Wij kozen voor een camper om een aantal redenen. We kamperen graag en gaan graag weekendjes weg, de Matrix stond zes van de zeven dagen voor de deur en we wilden niet meer afhankelijk zijn van een caravanstalling als we erop uit wilden. De stalling vormde vaak een drempel. Daarbij telden de onderhouds- en stallingskosten van beide voertuigen, caravan plus auto, natuurlijk ook mee.
We hebben al jaren geen auto meer nodig voor dagelijks gebruik. We zijn beiden niet meer in loondienst en hebben een OV kortingskaart. En niet te vergeten : we fietsen erg veel. Kortom, de camper is er voor recreatieve doeleinden. Met name in de weekenden en natuurlijk gedurende de vakantieperiodes. Hij staat dagelijks klaar en binnen loopafstand.
Het wel of niet dagelijks gebruiken van de camper bepaalt ook de wijze van verzekeren. We hebben een camperverzekering. Campers die doordeweeks ook voor woon-/werkverkeer worden gebruikt, vallen onder de categorie van gewone personenwagens. De premies voor de laatste zijn hoger.

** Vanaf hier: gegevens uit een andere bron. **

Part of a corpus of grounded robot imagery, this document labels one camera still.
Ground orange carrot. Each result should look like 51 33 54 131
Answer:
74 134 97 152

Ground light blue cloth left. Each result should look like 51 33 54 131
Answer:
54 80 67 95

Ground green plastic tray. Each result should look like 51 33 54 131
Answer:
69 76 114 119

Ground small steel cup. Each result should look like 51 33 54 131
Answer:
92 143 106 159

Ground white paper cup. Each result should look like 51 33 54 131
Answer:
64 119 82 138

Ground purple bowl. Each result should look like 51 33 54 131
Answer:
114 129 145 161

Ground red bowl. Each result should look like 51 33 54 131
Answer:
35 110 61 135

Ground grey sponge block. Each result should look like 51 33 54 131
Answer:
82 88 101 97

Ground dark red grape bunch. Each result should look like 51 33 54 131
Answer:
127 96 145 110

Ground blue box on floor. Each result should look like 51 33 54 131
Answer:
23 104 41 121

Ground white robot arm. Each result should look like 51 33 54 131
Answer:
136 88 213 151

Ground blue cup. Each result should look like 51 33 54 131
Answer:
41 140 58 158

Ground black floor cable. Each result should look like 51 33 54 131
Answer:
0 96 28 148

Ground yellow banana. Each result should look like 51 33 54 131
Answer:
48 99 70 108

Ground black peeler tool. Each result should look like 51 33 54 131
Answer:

Toen ik nog werkte hebben we een tijdje een busje gereden. Dat was de Toyo Hi Ace met dubbele cabine. In die tijd kon men nog op een grijs kenteken rijden. De bus reed op dieselolie. Lekker goedkoop dus. Maar daar heeft de overheid een eind aan gemaakt. Dat was voor veel mensen een reden hun busje om te bouwen tot camper en dat ding ook te gebruiken voor woon- werkverkeer. Het scheelt in de wegenbelasting (kwarttarief), maar vaak niet in de verzekering.